もちろん、なんとも思っていなかったわけじゃない。
むしろ、私はおばあちゃん子だった。
小学生の頃は頻繁に、近所に住んでいたおばあちゃんの家に預けられていた。
『かめきち。佳奈ちゃんが、遊びにきてくれたよ』
おばあちゃんは、私をかめきちと出逢わせてくれ恩人でもある。黒目がちの愛くるしい瞳ときれいな色の甲羅に、私はすぐに夢中になった。

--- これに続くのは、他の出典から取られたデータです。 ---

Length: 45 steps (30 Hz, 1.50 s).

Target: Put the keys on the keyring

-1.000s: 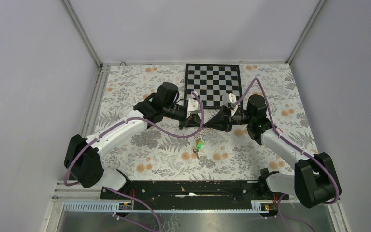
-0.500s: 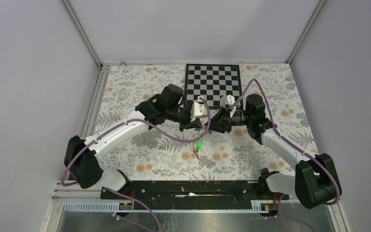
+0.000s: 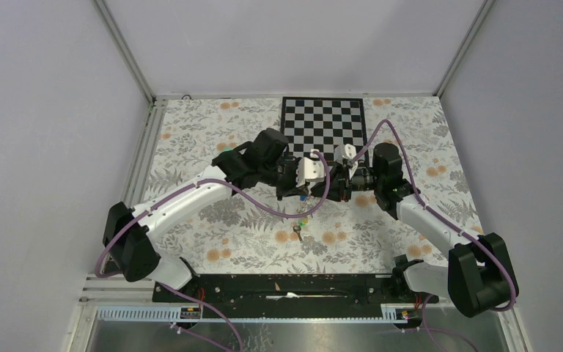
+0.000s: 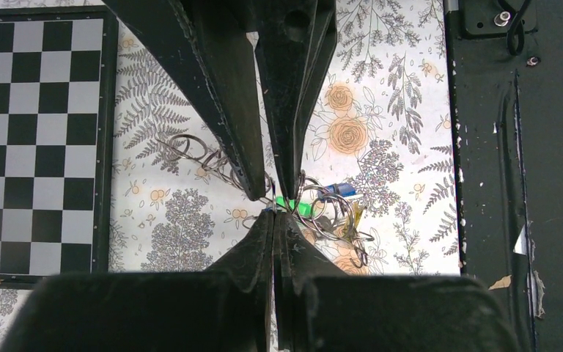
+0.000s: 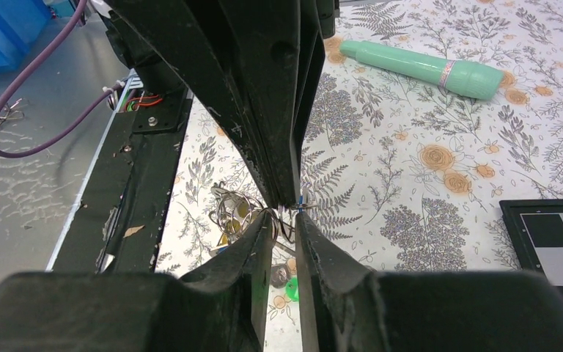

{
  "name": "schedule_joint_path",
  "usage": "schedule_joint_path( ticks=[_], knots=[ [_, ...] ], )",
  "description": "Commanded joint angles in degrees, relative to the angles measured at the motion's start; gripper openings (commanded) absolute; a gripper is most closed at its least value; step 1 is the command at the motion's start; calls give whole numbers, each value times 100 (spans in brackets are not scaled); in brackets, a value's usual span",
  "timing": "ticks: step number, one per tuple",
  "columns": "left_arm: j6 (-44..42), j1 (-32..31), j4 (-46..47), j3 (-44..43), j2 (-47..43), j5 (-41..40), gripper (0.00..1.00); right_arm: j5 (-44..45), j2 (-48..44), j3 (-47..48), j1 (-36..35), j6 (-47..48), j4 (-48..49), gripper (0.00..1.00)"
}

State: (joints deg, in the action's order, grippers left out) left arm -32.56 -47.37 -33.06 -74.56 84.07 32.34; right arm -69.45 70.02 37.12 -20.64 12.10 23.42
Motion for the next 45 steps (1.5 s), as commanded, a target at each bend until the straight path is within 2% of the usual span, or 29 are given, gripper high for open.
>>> schedule_joint_path(
  ticks=[1,9,14,17,22,26,31,35,45],
  knots=[
    [-64,-51,186,-318,28,-63,0,6,-76,140,-79,-56,145,24],
    [12,-61,186,-401,92,-24,0,40,-7,137,-167,12,89,9],
    [19,-54,186,-393,49,6,0,115,1,141,-168,200,-99,8],
    [32,-44,185,-392,24,63,0,99,11,155,-168,184,-92,0],
    [107,171,276,-285,-74,473,0,7,-14,210,-147,-183,233,0],
    [260,611,711,85,-326,1163,14,-169,-19,122,-60,-1241,1287,0],
    [197,729,1189,531,-566,1393,29,-283,77,29,-43,-2272,2418,0],
    [302,740,1334,462,-429,1455,31,-281,140,-24,-36,-2569,2797,0],
    [497,738,1509,487,-354,1628,31,-225,127,-86,-37,-2563,2808,0]
  ],
)
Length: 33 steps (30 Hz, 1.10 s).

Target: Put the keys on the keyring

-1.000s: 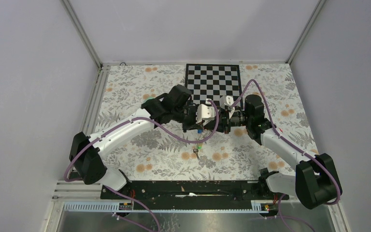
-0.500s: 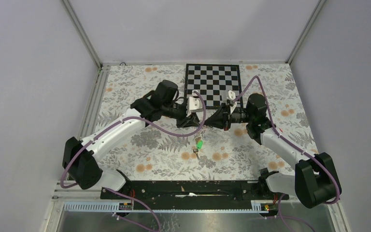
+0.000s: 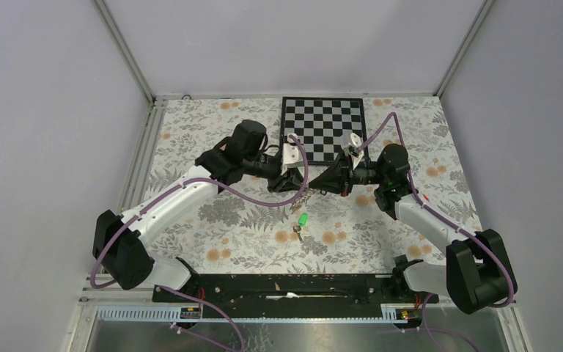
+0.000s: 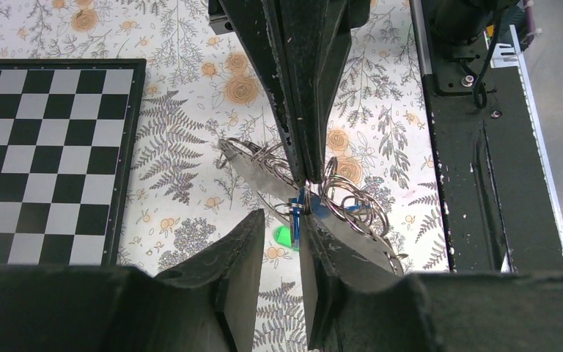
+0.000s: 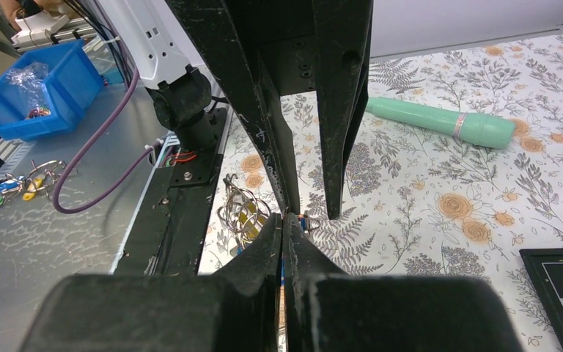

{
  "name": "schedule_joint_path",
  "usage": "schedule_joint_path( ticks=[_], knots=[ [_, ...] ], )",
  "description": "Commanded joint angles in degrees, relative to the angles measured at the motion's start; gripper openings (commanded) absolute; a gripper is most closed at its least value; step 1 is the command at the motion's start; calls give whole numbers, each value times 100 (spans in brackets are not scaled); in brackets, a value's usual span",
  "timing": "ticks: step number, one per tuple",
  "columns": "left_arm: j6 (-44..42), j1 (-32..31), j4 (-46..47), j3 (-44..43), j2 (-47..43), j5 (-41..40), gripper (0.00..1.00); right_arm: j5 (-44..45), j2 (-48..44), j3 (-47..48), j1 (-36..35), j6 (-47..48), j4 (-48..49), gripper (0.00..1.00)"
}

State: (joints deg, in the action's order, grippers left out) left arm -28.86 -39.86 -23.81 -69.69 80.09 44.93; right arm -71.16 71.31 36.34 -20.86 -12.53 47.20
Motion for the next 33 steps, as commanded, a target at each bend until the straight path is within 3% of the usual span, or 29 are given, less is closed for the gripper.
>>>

『ふふっ。かめきちも、すっかり、佳奈ちゃんに懐いたねぇ』
年季の入った木造戸建で過ごす、ゆったりとした時間が好きだった。
夏は、縁側に腰掛けながら、みずみずしいスイカにかぶりついて。
冬は、こたつに入ってぬくぬくとしながら、甘いみかんを食べた。
『近頃は、ずいぶんと寒くなったねぇ。野生の亀さんは、本当はこの時期になると冬眠をするんだよ』
『ふーん。かめきちは冬眠しなくても良いの?』
『良いかい、佳奈ちゃん。冬眠っていうのは、そんなに生易しいもんじゃあないんだよ。厳しい環境を、なんとか生き抜くための知恵なのさ。眠りについたからといって、必ず目覚められるわけでもない。厳しい冬を乗り越えた者だけが、再び春を謳歌できる。命がけなんだ』
『命がけ……』
『うん。うちのかめきちは、なにも自然の中に生きているわけじゃあないからね。冬眠はあえてさせないんだ』
初めてこの話を聞いた時、生きるということは、想像している以上に大変で、尊いことなのだとぼんやり感じていた。